(Records excerpted from a collection)

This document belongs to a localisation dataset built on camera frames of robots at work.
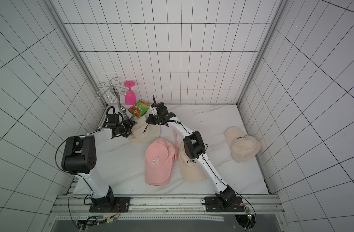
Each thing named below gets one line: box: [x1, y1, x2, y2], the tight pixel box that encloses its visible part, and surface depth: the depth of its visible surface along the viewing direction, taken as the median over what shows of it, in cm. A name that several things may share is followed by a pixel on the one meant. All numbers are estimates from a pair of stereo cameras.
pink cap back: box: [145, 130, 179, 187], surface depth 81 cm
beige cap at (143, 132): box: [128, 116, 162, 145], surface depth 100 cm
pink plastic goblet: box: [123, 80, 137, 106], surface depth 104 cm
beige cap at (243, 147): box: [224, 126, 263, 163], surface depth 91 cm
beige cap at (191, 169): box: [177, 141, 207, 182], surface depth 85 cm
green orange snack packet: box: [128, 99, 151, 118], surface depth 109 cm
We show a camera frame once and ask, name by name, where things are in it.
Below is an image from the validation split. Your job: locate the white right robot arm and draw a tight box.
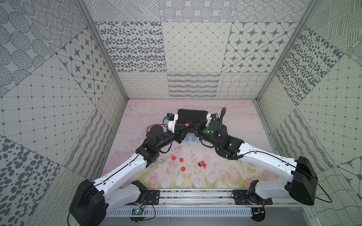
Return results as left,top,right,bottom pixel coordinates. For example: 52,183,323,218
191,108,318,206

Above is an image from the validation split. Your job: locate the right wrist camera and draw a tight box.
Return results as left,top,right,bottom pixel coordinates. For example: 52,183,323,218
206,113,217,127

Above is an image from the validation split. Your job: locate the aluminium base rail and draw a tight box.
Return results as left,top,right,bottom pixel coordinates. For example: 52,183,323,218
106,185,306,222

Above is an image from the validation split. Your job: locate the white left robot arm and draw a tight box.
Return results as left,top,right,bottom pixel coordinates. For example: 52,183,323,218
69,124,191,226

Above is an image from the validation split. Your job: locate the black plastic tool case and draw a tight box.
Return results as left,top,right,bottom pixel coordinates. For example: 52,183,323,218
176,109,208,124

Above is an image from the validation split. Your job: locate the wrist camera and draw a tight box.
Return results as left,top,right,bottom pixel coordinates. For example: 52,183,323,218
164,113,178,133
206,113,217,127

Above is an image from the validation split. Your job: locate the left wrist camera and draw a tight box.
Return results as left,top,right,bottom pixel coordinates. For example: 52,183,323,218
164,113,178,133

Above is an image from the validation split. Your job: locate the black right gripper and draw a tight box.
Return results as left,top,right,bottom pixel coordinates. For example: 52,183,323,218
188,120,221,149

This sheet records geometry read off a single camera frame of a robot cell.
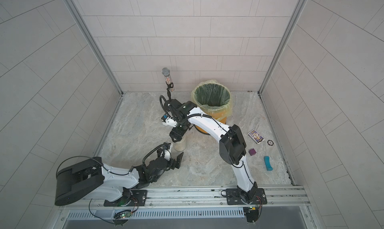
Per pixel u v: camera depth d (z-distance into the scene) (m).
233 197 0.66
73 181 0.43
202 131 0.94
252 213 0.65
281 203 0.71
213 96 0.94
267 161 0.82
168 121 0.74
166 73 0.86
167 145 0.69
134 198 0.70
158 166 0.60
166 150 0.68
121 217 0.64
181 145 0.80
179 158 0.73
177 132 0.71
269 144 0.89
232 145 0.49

* * *

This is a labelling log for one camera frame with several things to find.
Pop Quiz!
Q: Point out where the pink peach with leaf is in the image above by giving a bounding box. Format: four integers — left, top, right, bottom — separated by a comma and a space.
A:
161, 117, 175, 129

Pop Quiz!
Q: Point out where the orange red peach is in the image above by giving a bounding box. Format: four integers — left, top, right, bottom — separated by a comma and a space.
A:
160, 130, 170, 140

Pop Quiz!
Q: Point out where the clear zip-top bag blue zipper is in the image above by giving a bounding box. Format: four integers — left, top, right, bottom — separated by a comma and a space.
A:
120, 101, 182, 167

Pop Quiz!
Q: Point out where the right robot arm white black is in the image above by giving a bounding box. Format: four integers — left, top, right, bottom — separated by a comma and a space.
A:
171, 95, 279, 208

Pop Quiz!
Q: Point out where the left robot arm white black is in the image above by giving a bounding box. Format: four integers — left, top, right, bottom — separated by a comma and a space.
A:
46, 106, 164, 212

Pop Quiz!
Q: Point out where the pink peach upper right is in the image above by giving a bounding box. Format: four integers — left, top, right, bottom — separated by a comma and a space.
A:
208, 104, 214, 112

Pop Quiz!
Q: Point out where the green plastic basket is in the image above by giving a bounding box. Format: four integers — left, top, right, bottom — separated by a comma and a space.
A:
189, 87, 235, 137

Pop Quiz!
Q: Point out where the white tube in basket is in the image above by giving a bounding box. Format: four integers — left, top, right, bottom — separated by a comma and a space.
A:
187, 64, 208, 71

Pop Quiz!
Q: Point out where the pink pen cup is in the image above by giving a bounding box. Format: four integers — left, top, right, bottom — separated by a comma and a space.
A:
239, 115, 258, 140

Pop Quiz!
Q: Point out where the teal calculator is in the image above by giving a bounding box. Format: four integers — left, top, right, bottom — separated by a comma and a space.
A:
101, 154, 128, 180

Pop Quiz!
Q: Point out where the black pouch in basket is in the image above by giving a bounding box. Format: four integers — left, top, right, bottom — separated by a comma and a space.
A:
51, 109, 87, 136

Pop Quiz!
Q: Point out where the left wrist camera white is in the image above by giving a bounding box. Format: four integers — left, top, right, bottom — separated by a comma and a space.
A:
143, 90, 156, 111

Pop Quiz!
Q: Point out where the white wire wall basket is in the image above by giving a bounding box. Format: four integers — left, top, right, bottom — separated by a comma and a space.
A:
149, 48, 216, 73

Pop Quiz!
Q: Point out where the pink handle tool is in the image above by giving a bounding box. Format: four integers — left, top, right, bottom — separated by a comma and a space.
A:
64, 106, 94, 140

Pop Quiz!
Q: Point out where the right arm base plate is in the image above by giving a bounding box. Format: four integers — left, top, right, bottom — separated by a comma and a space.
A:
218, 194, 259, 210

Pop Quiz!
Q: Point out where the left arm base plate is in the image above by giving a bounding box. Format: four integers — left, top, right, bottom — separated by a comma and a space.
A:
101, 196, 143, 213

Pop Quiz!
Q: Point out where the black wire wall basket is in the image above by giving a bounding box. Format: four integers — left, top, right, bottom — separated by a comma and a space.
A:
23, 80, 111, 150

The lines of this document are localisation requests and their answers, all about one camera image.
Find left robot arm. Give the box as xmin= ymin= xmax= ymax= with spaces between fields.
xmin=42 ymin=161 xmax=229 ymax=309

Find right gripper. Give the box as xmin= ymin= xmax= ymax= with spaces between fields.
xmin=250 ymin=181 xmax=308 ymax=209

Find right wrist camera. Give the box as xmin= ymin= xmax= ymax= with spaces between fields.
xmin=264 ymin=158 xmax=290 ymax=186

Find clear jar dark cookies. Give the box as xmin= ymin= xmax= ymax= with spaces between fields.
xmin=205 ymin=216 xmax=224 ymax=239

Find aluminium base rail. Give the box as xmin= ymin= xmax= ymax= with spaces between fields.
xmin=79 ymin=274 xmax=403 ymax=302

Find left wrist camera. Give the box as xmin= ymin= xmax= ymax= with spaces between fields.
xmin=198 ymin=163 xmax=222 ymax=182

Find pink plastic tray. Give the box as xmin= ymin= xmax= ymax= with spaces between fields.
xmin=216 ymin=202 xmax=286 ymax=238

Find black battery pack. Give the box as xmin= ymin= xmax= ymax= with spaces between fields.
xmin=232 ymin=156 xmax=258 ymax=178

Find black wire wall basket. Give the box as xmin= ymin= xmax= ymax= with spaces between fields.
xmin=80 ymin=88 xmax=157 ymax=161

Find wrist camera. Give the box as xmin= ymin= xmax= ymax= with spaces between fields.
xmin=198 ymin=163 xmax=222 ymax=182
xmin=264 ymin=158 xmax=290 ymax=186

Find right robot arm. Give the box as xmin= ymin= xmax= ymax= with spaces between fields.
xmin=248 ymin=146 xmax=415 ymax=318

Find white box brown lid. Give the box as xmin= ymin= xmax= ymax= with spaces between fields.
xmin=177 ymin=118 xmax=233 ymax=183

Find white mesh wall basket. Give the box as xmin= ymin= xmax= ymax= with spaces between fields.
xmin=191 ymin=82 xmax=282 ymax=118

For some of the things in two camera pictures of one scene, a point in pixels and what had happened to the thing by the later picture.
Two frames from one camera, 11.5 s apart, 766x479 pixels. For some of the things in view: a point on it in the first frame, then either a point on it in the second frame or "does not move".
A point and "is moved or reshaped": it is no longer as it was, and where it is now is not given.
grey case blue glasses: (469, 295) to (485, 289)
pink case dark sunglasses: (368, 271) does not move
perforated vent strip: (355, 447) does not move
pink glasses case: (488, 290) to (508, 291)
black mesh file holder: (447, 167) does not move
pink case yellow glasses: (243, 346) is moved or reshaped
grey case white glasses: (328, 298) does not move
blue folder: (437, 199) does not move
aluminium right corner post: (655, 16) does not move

---

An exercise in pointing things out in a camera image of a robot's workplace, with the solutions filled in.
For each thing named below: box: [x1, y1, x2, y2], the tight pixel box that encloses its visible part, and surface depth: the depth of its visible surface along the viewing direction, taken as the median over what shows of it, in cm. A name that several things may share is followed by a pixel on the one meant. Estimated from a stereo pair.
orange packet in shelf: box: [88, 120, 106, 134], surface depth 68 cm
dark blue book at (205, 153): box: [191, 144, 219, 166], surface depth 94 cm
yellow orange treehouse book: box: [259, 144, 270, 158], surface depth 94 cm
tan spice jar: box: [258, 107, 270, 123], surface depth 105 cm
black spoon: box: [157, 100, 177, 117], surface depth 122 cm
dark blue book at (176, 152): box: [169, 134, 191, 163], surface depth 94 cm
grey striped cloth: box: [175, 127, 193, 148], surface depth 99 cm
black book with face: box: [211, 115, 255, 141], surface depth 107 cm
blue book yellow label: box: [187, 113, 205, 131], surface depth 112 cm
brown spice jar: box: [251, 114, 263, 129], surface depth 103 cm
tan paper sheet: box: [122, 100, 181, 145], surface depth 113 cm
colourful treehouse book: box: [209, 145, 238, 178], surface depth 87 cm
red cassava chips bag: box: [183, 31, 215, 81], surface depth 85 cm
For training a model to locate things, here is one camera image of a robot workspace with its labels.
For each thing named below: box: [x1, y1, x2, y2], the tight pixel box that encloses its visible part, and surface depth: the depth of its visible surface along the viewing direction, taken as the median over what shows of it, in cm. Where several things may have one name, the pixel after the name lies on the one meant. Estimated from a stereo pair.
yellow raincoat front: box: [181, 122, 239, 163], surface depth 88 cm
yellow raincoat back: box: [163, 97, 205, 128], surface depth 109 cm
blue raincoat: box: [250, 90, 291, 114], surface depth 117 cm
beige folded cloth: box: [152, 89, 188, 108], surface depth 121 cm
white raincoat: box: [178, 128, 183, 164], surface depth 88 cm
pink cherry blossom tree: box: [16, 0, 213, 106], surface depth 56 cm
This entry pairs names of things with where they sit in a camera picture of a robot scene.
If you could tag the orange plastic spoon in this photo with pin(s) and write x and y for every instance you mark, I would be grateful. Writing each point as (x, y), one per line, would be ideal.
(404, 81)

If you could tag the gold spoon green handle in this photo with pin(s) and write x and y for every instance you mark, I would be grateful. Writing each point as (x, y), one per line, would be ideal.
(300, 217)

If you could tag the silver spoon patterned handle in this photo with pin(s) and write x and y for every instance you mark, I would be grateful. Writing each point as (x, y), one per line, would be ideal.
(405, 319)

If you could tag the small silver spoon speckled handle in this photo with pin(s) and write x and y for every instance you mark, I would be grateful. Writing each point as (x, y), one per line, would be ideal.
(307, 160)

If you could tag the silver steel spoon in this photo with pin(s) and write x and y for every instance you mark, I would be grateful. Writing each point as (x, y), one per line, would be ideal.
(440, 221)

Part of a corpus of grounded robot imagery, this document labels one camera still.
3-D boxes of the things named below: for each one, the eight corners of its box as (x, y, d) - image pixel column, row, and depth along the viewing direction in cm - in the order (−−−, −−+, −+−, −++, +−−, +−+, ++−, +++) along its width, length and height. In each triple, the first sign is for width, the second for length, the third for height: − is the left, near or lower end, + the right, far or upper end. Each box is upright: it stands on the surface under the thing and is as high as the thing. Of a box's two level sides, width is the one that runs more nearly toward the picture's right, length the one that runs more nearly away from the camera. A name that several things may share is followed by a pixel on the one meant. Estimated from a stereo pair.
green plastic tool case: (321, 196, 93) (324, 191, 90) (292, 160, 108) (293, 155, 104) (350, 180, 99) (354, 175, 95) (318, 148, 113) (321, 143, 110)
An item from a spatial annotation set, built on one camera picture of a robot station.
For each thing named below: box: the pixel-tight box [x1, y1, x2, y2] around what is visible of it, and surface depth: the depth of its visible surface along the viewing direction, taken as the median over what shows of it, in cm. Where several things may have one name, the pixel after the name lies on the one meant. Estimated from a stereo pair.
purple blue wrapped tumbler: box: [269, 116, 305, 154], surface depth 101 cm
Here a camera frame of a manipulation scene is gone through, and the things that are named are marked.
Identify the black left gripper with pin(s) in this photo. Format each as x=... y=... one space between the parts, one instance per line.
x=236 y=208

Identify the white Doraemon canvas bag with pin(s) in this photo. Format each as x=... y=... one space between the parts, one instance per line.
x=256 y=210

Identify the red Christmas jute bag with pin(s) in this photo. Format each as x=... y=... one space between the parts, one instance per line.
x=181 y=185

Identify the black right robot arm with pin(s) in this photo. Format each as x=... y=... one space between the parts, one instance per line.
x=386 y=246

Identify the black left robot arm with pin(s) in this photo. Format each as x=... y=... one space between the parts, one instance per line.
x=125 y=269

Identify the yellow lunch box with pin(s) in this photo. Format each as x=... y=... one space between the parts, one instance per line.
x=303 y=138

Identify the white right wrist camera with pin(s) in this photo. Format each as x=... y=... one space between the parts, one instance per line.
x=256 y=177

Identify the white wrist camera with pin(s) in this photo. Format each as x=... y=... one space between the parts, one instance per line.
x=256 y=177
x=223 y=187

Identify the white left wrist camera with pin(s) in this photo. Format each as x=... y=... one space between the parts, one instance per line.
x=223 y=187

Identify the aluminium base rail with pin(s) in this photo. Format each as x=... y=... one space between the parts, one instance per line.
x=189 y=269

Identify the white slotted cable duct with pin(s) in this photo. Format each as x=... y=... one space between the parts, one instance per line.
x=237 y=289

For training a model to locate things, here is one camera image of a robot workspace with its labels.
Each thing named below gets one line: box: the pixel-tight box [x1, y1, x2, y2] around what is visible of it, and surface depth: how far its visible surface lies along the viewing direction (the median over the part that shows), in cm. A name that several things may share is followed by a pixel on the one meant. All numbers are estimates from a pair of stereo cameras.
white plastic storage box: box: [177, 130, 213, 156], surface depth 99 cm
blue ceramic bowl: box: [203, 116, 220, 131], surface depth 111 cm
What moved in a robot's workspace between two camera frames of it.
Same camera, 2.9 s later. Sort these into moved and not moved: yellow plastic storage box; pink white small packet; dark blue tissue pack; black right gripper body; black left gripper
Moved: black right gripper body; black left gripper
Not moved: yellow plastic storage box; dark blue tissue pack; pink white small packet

- _What to do_
Give back the records above exactly, limited to the lines between the one holding "This is a labelling" and the one holding "Q: Point out where the pink peach with", inclusive.

- _Problem solution_
This is a labelling log for one camera frame with several things to find.
Pop Quiz!
Q: Point out where the pink peach with leaf is in the image above by giving a bounding box. Format: four integers — left, top, right, bottom — separated by a comma and a space.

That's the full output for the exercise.